**REQUIREMENT:**
All lines below are to be transcribed exactly.

**RECORD SET:**
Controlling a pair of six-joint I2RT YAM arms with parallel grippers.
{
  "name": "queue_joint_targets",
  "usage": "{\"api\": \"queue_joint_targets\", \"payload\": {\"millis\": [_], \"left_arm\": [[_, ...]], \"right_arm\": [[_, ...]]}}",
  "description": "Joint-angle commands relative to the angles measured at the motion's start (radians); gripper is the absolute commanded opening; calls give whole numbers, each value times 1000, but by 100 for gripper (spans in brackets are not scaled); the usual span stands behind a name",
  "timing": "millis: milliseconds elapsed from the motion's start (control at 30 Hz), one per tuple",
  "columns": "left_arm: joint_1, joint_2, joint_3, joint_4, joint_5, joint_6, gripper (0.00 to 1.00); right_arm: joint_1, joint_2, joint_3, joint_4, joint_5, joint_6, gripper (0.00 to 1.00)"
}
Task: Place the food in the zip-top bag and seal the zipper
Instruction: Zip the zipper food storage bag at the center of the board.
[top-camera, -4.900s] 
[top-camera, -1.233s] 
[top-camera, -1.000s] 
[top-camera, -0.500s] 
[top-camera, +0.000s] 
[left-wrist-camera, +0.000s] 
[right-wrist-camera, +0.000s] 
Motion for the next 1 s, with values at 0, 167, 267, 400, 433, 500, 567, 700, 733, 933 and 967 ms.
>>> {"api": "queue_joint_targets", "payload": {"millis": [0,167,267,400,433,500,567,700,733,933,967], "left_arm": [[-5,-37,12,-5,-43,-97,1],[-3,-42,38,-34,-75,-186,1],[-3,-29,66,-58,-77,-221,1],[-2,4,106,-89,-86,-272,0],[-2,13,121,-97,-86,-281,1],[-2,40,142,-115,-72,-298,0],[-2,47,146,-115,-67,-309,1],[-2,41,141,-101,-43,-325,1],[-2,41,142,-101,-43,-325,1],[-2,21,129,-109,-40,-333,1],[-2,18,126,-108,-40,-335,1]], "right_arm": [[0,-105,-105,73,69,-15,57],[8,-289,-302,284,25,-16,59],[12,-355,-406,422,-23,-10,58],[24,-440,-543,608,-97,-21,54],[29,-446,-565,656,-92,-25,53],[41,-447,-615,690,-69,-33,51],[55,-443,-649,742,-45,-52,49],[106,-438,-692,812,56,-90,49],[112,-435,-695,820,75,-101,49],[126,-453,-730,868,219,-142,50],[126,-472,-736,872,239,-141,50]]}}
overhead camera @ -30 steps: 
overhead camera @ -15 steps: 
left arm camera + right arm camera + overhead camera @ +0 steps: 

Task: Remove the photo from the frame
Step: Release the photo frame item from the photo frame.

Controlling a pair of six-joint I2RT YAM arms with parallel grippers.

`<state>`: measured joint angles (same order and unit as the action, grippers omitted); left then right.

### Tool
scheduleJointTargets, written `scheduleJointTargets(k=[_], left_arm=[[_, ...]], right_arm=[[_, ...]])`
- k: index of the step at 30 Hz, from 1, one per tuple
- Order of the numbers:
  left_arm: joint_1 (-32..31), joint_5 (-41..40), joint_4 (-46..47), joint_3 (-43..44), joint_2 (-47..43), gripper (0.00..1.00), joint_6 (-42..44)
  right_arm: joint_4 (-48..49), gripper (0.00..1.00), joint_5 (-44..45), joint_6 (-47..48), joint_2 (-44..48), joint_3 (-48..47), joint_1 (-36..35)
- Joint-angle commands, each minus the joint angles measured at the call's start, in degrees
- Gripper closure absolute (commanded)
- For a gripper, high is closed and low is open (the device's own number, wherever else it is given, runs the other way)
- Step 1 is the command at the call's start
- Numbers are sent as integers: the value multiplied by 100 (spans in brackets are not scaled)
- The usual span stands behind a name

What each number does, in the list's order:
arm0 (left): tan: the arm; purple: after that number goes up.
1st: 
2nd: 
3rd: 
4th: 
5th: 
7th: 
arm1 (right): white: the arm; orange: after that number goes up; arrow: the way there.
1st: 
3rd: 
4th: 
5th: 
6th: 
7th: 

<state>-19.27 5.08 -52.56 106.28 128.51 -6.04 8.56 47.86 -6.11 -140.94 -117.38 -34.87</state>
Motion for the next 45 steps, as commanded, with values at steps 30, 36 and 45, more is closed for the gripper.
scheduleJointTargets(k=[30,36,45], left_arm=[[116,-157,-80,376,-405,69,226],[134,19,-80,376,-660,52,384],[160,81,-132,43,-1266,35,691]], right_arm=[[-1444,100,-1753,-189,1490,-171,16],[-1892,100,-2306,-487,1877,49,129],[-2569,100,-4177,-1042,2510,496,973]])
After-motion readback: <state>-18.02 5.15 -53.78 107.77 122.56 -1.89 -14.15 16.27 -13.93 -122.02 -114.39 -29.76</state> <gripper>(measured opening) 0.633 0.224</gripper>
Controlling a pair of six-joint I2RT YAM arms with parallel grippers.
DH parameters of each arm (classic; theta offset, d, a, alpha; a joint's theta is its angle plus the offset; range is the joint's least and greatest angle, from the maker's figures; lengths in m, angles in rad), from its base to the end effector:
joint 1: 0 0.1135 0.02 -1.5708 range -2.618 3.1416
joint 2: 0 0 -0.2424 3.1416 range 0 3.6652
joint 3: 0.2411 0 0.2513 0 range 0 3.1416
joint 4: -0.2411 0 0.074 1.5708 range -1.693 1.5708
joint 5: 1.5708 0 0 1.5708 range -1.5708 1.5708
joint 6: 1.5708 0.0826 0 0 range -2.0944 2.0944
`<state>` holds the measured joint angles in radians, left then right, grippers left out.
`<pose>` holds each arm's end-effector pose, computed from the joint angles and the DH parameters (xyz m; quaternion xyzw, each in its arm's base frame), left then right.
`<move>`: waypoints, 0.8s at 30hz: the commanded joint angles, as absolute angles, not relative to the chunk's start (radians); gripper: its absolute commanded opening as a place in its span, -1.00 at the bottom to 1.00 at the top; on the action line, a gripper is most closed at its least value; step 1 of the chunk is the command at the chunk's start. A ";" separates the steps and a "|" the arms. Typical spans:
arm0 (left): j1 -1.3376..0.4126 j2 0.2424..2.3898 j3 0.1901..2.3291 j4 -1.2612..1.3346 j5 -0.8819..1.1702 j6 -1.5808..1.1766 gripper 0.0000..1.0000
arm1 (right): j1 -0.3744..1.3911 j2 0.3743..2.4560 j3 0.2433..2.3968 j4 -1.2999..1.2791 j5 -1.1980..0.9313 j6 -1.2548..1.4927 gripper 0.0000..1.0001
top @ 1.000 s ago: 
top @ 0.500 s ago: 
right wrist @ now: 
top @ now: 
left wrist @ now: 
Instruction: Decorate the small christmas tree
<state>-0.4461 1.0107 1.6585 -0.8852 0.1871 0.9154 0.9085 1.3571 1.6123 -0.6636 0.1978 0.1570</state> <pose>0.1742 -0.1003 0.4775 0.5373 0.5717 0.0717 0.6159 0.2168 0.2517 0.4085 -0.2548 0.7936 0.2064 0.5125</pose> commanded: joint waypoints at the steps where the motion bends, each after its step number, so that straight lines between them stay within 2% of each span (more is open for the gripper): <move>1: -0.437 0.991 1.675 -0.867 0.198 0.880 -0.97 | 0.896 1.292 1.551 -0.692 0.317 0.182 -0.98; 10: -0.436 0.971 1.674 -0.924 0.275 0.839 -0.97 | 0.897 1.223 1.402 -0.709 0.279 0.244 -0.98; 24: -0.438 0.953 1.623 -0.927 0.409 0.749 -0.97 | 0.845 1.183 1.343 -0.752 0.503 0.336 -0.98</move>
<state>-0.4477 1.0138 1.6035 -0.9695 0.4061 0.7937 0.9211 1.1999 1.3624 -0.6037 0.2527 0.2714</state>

**OUTPUT FOR THIS TASK:**
Controlling a pair of six-joint I2RT YAM arms with parallel grippers.
{
  "name": "queue_joint_targets",
  "usage": "{\"api\": \"queue_joint_targets\", \"payload\": {\"millis\": [_], \"left_arm\": [[_, ...]], \"right_arm\": [[_, ...]]}}",
  "description": "Joint-angle commands relative to the angles measured at the motion's start (radians); gripper is the absolute commanded opening; calls give whole numbers, each value times 1000, but by 100 for gripper (spans in brackets are not scaled); the usual span stands behind a name",
  "timing": "millis: milliseconds elapsed from the motion's start (control at 30 Hz), one per tuple",
  "columns": "left_arm: joint_1, joint_2, joint_3, joint_4, joint_5, joint_6, gripper (0.00 to 1.00); right_arm: joint_1, joint_2, joint_3, joint_4, joint_5, joint_6, gripper (0.00 to 1.00)"
}
Task: Place the food in the zip-top bag and seal the zipper
Instruction: Zip the zipper food storage bag at the center of the board.
[top-camera, -4.900s] 
[top-camera, -1.233s] 
[top-camera, -1.000s] 
[top-camera, -0.500s] 
[top-camera, +0.000s] 
[left-wrist-camera, +0.000s] 
[right-wrist-camera, +0.000s] 
Motion for the next 1 s, with values at 0, 167, 267, 400, 433, 500, 567, 700, 733, 933 and 967 ms.
>>> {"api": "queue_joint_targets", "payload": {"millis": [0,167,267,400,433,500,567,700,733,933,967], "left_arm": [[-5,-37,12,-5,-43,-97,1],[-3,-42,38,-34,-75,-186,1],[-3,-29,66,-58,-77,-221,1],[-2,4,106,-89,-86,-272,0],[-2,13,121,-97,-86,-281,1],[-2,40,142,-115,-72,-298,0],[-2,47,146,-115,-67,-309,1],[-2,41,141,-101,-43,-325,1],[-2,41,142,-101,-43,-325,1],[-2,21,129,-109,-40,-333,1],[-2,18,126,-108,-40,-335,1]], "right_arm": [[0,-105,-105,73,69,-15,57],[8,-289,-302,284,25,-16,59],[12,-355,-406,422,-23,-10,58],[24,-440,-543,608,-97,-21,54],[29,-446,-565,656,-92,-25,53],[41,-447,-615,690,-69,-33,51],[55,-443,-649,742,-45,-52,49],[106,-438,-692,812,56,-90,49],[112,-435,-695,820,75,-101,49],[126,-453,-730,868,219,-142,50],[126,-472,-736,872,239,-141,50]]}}
overhead camera @ -30 steps: 
overhead camera @ -15 steps: 
left arm camera + right arm camera + overhead camera @ +0 steps: 

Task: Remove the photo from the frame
Step: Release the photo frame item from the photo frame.

Controlling a pair of six-joint I2RT YAM arms with parallel grippers.

`<state>`: measured joint angles (same order and unit as the action, grippers omitted); left then right.

### Tool
scheduleJointTargets, written `scheduleJointTargets(k=[_], left_arm=[[_, ...]], right_arm=[[_, ...]])`
- k: index of the step at 30 Hz, from 1, one per tuple
- Order of the numbers:
  left_arm: joint_1 (-32..31), joint_5 (-41..40), joint_4 (-46..47), joint_3 (-43..44), joint_2 (-47..43), gripper (0.00..1.00), joint_6 (-42..44)
  right_arm: joint_4 (-48..49), gripper (0.00..1.00), joint_5 (-44..45), joint_6 (-47..48), joint_2 (-44..48), joint_3 (-48..47), joint_1 (-36..35)
- Joint-angle commands, each minus the joint angles measured at the call's start, in degrees
- Gripper closure absolute (commanded)
- For a gripper, high is closed and low is open (the device's own number, wherever else it is given, runs the other way)
- Step 1 is the command at the call's start
- Numbers are sent as integers: the value multiplied by 100 (spans in brackets are not scaled)
- The usual span stands behind a name

What each number does, in the list's order:
arm0 (left): tan: the arm; purple: after that number goes up.
1st: 
2nd: 
3rd: 
4th: 
5th: 
7th: 
arm1 (right): white: the arm; orange: after that number goes up; arrow: the way there.
1st: 
3rd: 
4th: 
5th: 
6th: 
7th: 

<state>-19.27 5.08 -52.56 106.28 128.51 -6.04 8.56 47.86 -6.11 -140.94 -117.38 -34.87</state>
Motion for the next 45 steps, as commanded, with values at steps 30, 36 and 45, more is closed for the gripper.
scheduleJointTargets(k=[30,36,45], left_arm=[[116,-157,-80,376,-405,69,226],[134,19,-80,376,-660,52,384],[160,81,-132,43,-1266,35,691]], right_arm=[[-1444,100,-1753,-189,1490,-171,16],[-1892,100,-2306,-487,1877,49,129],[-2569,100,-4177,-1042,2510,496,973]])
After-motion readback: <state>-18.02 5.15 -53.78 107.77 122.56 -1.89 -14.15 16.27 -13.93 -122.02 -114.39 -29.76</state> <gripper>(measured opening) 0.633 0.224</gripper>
Controlling a pair of six-joint I2RT YAM arms with parallel grippers.
DH parameters of each arm (classic; theta offset, d, a, alpha; a joint's theta is its angle plus the offset; range is the joint's least and greatest angle, from the maker's figures; lengths in m, angles in rad), from its base to the end effector:
joint 1: 0 0.1135 0.02 -1.5708 range -2.618 3.1416
joint 2: 0 0 -0.2424 3.1416 range 0 3.6652
joint 3: 0.2411 0 0.2513 0 range 0 3.1416
joint 4: -0.2411 0 0.074 1.5708 range -1.693 1.5708
joint 5: 1.5708 0 0 1.5708 range -1.5708 1.5708
joint 6: 1.5708 0.0826 0 0 range -2.0944 2.0944
`<state>` holds the measured joint angles in radians, left then right, grippers left out.
`<pose>` holds each arm's end-effector pose, computed from the joint angles and the DH parameters (xyz m; quaternion xyzw, each in its arm's base frame), left then right.
`<move>`: waypoints, 0.8s at 30hz: the commanded joint angles, as absolute angles, not relative to the chunk's start (radians); gripper: its absolute commanded opening as a place in its span, -1.00 at the bottom to 1.00 at the top; on the action line, a gripper is most closed at its least value; step 1 of the chunk is the command at the chunk's start. A ";" separates the steps and a "|" the arms. Typical spans:
arm0 (left): j1 -1.3376..0.4126 j2 0.2424..2.3898 j3 0.1901..2.3291 j4 -1.2612..1.3346 j5 -0.8819..1.1702 j6 -1.5808..1.1766 gripper 0.0000..1.0000
arm1 (right): j1 -0.3744..1.3911 j2 0.3743..2.4560 j3 0.2433..2.3968 j4 -1.2999..1.2791 j5 -1.1980..0.9313 j6 -1.2548..1.4927 gripper 0.0000..1.0001
top @ 1.000 s ago: 
top @ 0.500 s ago: 
right wrist @ now: 
top @ now: 
left wrist @ now: 
Instruction: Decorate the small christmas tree
<state>-0.4461 1.0107 1.6585 -0.8852 0.1871 0.9154 0.9085 1.3571 1.6123 -0.6636 0.1978 0.1570</state> <pose>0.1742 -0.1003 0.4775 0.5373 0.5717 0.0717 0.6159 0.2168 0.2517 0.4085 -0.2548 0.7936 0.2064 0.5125</pose> commanded: joint waypoints at the steps where the motion bends, each after its step number, so that straight lines between them stay within 2% of each span (more is open for the gripper): <move>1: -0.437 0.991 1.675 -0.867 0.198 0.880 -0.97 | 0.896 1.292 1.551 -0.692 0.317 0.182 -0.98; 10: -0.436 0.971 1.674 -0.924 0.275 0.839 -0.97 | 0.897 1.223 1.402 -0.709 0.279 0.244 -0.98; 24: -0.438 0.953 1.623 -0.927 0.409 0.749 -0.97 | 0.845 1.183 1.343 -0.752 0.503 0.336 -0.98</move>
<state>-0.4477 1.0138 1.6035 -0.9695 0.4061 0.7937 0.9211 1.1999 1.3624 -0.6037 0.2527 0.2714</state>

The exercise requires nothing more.